Wer bei IBM i (früher noch als AS/400 bekannt) an verstaubte, dunkle Serverräume und zugeknöpfte Typen denkt, hätte in Lyon sicherlich gestaunt.
Die diesjährige COMMON EUROPE Konferenz zeigte eindrucksvoll: Die Plattform entwickelt sich schneller denn je – und die Community gleich mit.

Mit über 400 Teilnehmern aus rund 30 Ländern war die Veranstaltung sehr gut besucht. Besonders bemerkenswert: Neben den üblichen Besuchern aus Europa waren sogar Gäste aus Australien vertreten. Noch erfreulicher war allerdings der Altersdurchschnitt. Im Vergleich zu einigen Veranstaltungen vor zehn Jahren war ein deutlich jüngeres Publikum, auch zwischen 20 und 30 Jahren, vor Ort. Ein gutes Zeichen für die Zukunft der Plattform.
Natürlich standen die technischen Themen im Mittelpunkt. Viel diskutiert wurde über IBM Bob, das neue Werkzeug aus dem IBM-Umfeld, das moderne Entwicklungsprozesse unterstützt. Ebenfalls stark nachgefragt waren Vorträge rund um Visual Studio Code und seine Erweiterungen, die inzwischen für viele Entwickler zum bevorzugten Werkzeug geworden sind. Die Zeiten, in denen IBM-i-Entwicklung ausschließlich auf dem Greenscreen stattfand, gehören endgültig der Vergangenheit an.
Strategisch setzte IBM klare Akzente. Besonders spannend war der Ausblick auf POWER11, die nächste Generation der Hardware-Plattform. Die Botschaft war eindeutig: POWER11 wird „AI ready“ sein und künstliche Intelligenz noch stärker in Unternehmensanwendungen integrieren. Damit positioniert sich IBM i weiterhin als moderne Plattform für aktuelle und zukünftige Anforderungen.
Auch die Weiterentwicklung des Betriebssystems war ein wichtiges Thema. Mit IBM i V7R6 steht die nächste Version in den Startlöchern und bringt zahlreiche Verbesserungen für Sicherheit, Performance und Entwicklung mit sich. Ergänzt wurde dies durch viele Sessions rund um Python auf IBM i. Python hat sich längst von einer interessanten Ergänzung zu einem festen Bestandteil moderner IBM-i-Entwicklung entwickelt.

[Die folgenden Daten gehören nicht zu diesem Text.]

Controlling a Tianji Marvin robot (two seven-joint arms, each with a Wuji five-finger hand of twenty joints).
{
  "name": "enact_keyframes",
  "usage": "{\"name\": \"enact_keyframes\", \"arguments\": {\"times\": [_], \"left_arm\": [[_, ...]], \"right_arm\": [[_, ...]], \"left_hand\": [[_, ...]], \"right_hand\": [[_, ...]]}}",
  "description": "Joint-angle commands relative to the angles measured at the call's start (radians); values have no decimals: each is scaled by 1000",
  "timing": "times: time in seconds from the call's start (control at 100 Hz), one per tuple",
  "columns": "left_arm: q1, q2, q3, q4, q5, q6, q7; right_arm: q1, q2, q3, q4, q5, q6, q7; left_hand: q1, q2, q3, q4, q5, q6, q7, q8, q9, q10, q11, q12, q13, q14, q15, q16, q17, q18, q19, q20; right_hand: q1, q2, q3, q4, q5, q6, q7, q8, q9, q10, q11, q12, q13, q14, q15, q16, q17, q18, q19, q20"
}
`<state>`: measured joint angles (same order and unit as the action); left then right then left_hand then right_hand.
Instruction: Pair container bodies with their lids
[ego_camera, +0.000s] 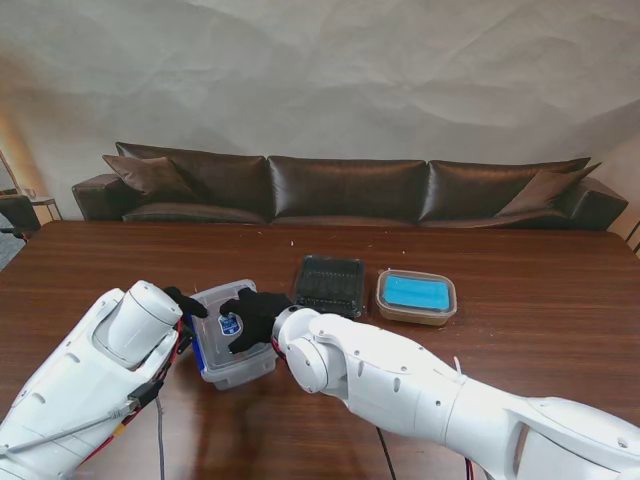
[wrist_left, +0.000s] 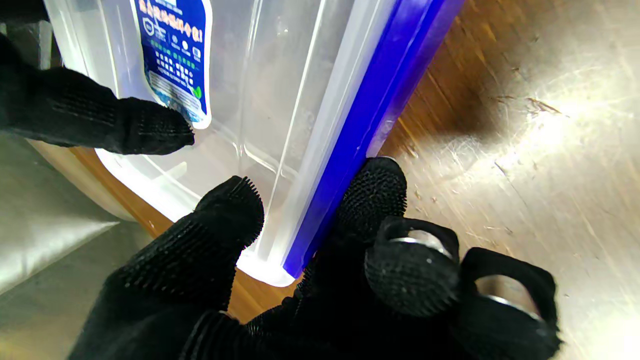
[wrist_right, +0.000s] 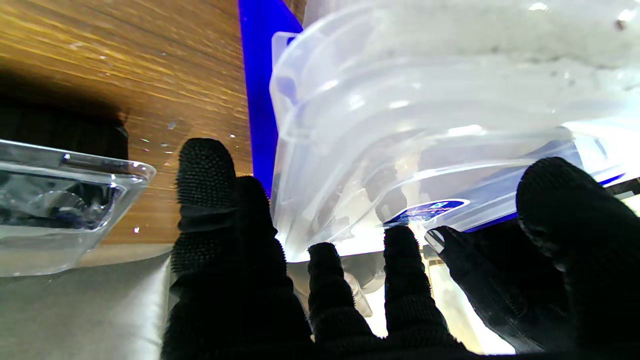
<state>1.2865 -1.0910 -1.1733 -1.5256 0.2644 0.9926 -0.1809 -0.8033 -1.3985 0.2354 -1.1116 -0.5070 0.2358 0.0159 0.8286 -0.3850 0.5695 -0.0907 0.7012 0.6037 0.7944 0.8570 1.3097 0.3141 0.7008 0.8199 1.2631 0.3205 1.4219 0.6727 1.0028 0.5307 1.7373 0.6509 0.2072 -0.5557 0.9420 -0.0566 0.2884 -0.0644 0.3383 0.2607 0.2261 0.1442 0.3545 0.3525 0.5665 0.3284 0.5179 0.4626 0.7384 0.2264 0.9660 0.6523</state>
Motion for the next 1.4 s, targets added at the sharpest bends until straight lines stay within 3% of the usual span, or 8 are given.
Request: {"name": "enact_keyframes", "arguments": {"times": [0.0, 0.21, 0.28, 0.39, 0.57, 0.83, 1.18, 1.39], "left_arm": [[-20, -30, 8, -14, -19, -2, -14], [7, -40, -20, -33, -35, -21, 5], [24, -34, -32, -50, -20, -37, -1], [54, -32, -59, -77, -1, -60, 6], [97, -14, -95, -120, 54, -89, -20], [135, -2, -129, -161, 97, -102, -37], [176, 12, -177, -217, 148, -171, -69], [240, 50, -213, -302, 291, -244, -185]], "right_arm": [[-62, -1, -39, 50, 9, -12, 57], [-64, 2, -31, 42, 13, -5, 53], [-68, 6, -19, 32, 16, 2, 45], [-79, 20, 6, -4, 24, 15, 34], [-98, 40, 43, -58, 32, 32, 19], [-113, 44, 65, -89, 32, 49, -4], [-138, 41, 122, -119, 42, 73, -71], [-173, 89, 188, -198, 24, 100, -73]], "left_hand": [[26, -11, 60, 23, 103, -227, 359, 86, 71, -190, 62, 10, 9, -96, 57, -4, 58, -40, 143, -4], [58, 8, -28, 17, 74, -253, 321, 48, 64, -176, 2, 3, 7, -65, 6, -19, 29, -20, 116, -30], [49, 47, -144, 26, 45, -252, 202, -5, 27, -147, -86, 27, 5, -29, -95, -21, -78, -39, 90, 8], [0, 98, -216, 43, 40, -240, 5, -52, -45, -98, -158, 41, -1, 22, -241, 13, -188, -26, 26, 76], [-18, 147, -343, 57, 14, -275, -319, -230, -178, -47, -228, 16, -119, 53, -380, 104, -335, -29, -109, 179], [3, 175, -449, 65, -22, -316, -604, -407, -253, 15, -359, -136, -263, 134, -587, 60, -490, -5, -263, 200], [1, 191, -491, 66, -41, -402, -645, -477, -322, 34, -404, -172, -378, 168, -663, 54, -608, -22, -332, 211], [9, 216, -503, 68, -3, -397, -626, -483, -354, 40, -427, -183, -441, 179, -696, 56, -667, -46, -361, 225]], "right_hand": [[34, -77, 30, -24, 121, -97, 92, 12, 155, -56, 195, 70, 43, -110, 17, 6, -609, -28, -11, -36], [16, -53, 29, -28, 116, -93, 93, 8, 156, -51, 192, 71, 49, -102, 18, 6, -605, -16, -11, -38], [3, -39, 23, -28, 112, -93, 92, 6, 175, -44, 201, 74, 51, -100, 21, 8, -607, -11, -9, -37], [-15, -21, 4, -26, 103, -86, 89, 3, 173, -40, 200, 72, 48, -93, 26, 11, -610, -3, -6, -35], [-27, -4, -25, -20, 90, -79, 80, -3, 174, -39, 199, 70, 47, -86, 27, 13, -615, 7, -8, -34], [-28, 6, -46, -14, 67, -67, 64, -17, 175, -35, 196, 67, 46, -78, 24, 14, -619, 12, -11, -33], [-37, 23, -81, -13, 44, -69, 70, -45, 172, -36, 180, 57, 27, -66, -14, -1, -636, 25, -38, -37], [-54, 81, -107, -11, 58, -27, 87, -50, 190, -27, 181, 56, 36, -66, -26, -5, -634, 30, -46, -36]]}}
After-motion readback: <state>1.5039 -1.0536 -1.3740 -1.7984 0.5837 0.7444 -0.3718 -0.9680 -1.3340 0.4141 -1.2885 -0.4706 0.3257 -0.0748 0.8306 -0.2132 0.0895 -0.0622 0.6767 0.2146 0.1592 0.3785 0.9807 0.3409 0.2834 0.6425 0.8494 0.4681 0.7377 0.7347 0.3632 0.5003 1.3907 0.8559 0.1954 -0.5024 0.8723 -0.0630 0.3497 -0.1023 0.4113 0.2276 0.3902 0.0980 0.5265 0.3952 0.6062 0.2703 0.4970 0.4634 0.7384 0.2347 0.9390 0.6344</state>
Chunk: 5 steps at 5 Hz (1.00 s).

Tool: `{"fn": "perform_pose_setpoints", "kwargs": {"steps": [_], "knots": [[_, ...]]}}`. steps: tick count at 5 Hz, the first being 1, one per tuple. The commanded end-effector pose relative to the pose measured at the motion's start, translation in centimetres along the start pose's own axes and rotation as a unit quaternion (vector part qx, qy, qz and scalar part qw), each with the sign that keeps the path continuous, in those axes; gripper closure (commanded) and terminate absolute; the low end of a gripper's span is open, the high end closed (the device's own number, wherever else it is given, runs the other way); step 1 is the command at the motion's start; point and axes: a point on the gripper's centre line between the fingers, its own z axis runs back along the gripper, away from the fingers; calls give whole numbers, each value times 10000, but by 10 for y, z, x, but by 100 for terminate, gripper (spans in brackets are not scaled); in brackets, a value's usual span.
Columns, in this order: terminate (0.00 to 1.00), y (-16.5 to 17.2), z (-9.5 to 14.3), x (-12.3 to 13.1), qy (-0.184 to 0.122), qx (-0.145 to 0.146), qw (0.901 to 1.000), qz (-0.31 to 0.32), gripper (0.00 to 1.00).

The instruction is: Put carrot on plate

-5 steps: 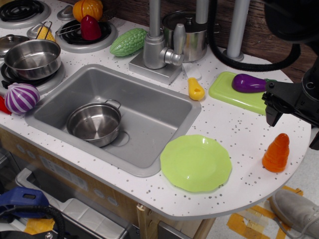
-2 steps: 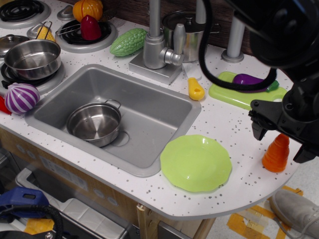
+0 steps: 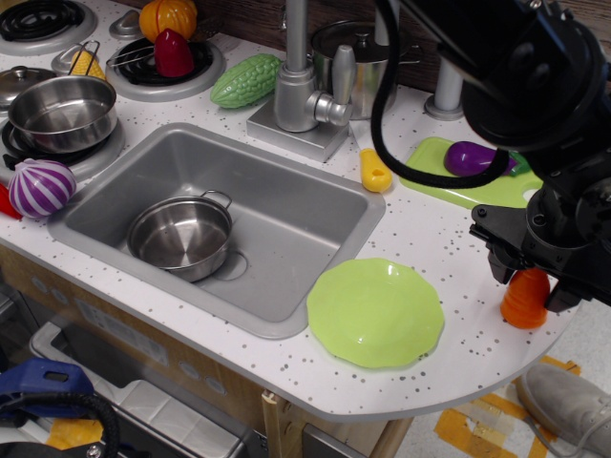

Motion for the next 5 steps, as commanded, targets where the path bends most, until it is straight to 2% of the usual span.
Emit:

Neben den Vorträgen war jedoch ein anderer Aspekt mindestens genauso wertvoll: die Gespräche zwischen den Teilnehmern. Die Konferenz bot zahlreiche Gelegenheiten zum Netzwerken, zum Austausch von Erfahrungen und zum Knüpfen neuer Kontakte. Viele interessante Diskussionen entstanden nicht nur in den Sessions, sondern auch in den Kaffeepausen, beim Abendprogramm oder ganz spontan nach den Sessions. Genau diese Community macht einen großen Teil des Erfolgs aus.
Und weil nicht alles nur aus „Arbeit“ bestehen muss, gab es auch einige Highlights abseits des Kongresses: Mit unserem persönlichen und ortskundigen Stadtführer Patrick James konnten wir die Stadt Lyon aus einer ganz besonderen Perspektive kennenlernen: Kulinarik, Geschichte und lokale Geheimtipps inklusive!
Unser Fazit zur COMMON EUROPE: Wer weiterhin behauptet, die AS/400 beziehungsweise IBM i sei ein Auslaufmodell, war vermutlich nicht in Lyon dabei. Die Plattform entwickelt sich rasant weiter, neue Technologien werden integriert, junge Entwickler kommen nach und die Community ist spürbar lebendig.
Kurz gesagt: IBM i ist alles andere als tot – sie hat gerade ziemlich viel vor.